This paper aimed to study and analyze the four major aspects of the COVID – 19’s effect on alternative investment funds in India. First of all, the research was carried out to study the significant differences between the SEBI quarterly AIF commitments raised in the pre and post covid periods (i.e. from 2018 to 2021) by employing a one-way ANOVA test. The results revealed there existed a statistically significant difference in the AIF structure pre and post COVID - 19. The second aspect involved ascertaining the correlation coefficients between stock market performance and various categories of AIF. It was observed that there was a pattern between BSE 500 and AIF data, suggesting a direct relationship between stock market performance and AIF commitment raised. It was also concluded that Indian interest rates were negatively correlated and the USD/INR rates were positively correlated with the AIF. Further, in the third aspect of the study, primary research was undertaken to understand the investor perception of AIF. For the same, a 23-Likert scale questionnaire was developed for institutional investors and high net-worth individuals who invested in AIF. Finally, out of the five independent variables, four components were extracted using a rotated component matrix. The final aspect of the study focused on crowdfunding.
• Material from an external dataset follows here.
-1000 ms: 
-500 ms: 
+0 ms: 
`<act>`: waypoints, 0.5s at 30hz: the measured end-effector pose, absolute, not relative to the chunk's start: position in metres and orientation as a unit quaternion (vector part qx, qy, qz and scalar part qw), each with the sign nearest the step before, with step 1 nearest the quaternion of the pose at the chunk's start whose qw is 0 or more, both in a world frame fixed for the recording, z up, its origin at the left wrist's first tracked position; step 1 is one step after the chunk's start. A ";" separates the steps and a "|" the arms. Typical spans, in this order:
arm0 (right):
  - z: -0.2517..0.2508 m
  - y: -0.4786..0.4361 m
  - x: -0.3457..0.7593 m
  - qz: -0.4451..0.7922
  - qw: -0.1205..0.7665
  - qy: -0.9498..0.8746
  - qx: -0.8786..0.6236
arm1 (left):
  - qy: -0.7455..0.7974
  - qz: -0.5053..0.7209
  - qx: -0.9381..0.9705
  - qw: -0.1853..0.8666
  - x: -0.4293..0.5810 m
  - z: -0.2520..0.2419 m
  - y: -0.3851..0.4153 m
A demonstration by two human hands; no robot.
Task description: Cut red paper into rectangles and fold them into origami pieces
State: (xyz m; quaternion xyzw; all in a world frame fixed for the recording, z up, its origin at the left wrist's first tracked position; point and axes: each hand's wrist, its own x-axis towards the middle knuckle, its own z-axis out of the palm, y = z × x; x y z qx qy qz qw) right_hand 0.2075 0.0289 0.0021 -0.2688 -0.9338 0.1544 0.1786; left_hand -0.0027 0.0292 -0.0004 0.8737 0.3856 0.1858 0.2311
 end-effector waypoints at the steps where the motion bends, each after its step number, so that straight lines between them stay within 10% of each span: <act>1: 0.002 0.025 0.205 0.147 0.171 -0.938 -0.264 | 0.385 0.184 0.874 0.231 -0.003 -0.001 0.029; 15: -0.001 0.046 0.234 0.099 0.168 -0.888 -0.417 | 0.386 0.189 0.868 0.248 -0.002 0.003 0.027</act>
The results indicated that crowdfunding, inherently, may cause the initial agreement to collapse, leaving both parties worse off, that is, VC without a project and the entrepreneur without the VC's expertise. In essence, the study concluded that alternative investment funds were not much affected due to the pandemic. Rather, as an implication, they necessitate a specialized and transparent regulatory framework as an individual asset class.

Keywords


Alternative Investment Fund, COVID - 19, Analysis of Variance, Principal Component Analysis, Crowdfunding, Venture Capital.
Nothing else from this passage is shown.